The application was successful, and Grabko went to Santiago de Chile, while the rest of the team worked from Ukraine and Estonia. The program was helpful after all: the startup managed to launch a basic version of the service for the Brazilian market, however not it’s not being actively worked on these days.

A ferry to Finland

While Grabko was spending time in sunny Chile, Pecherskiy won a Startup Sauna‘s pitching contest in Vilnius and applied to this acceleration program as well. In a few weeks the application was accepted, and he moved to a colder place—Helsinki, Finland.

“You know, there’s a ferry from Estonia to Finland,” said Pecherskiy. “For us, Estonia itself was a ferry to Europe in general and Finland in particular. Finland’s economy is bigger than Estonia’s, but at the same time it’s easier to enter the market there than, for example, in Germany.”

With two key people being busy with different acceleration programs across the world, they learned a lot about working as a distributed team, Grabko said. PromoRepublic claims it made quite a bit of progress in its European expansion from Finland, and is currently gearing up towards a funding round from a few sources, which will be matched by Finland government-backed startup program Tekes.

Lessons learned

After hearing a story like this, it’s easy to start wondering whether founders have managed to keep any equity at all. When asked about it, Pecherskiy said the team still controls more than 70 percent of the startup, with accelerators and a few seed-stage investors keeping the rest.

“We have compensated for giving up equity in the beginning by receiving grants [from Startup Chile and Startup Sauna] later,” Grabko added.

Currently Grabko and Pecherskiy are considering joining yet another “free” acceleration program, this time in the US.

“To sum it up, there are two ways to enter a new market,” Grabko explained. “First, you know a lot about the market from the beginning and invest your own money in expansion.
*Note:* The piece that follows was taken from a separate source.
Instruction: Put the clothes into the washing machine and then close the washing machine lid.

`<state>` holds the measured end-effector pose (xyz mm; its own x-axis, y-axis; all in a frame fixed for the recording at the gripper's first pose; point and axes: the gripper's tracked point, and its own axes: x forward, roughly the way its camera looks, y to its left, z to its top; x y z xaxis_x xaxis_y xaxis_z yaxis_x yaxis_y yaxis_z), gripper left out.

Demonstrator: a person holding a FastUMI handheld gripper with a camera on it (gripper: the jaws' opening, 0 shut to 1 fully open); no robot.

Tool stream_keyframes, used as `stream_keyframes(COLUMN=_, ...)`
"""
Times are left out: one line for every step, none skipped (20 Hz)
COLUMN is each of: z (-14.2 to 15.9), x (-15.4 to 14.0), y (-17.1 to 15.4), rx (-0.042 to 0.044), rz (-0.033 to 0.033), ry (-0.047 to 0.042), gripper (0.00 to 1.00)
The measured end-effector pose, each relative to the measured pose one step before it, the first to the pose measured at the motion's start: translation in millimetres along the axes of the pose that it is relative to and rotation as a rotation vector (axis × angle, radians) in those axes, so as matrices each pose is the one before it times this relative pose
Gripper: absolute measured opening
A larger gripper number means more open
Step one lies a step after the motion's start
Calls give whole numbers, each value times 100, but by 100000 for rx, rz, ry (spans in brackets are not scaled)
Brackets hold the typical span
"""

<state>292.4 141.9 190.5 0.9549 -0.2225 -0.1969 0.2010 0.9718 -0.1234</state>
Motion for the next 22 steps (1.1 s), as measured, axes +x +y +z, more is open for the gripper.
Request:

Second, you [gain this knowledge and raise money] through acceleration programs. We’ve chosen the second way, it’s very convenient for us. In addition to that, we save money that can be spent on product development and marketing.”

Grabko and Pecherskiy agree that this strategy might be less beneficial for B2C startups. In addition to that, not every company can make the most of an acceleration program.

“First of all, accelerators distract you from actually building your business,” Pecherskiy added. “If you don’t have someone who can be in the program full-time without freezing the company’s operations, it could be dangerous.

“Moreover, you need to know how to use an accelerator [for your startup]. Many founders come there and think that everything will be taken care of for them. But that never happens, you still need to develop your network, build trust, and look for clients. It’s all about your own initiative. The accelerator is only helpful if this format motivates you.”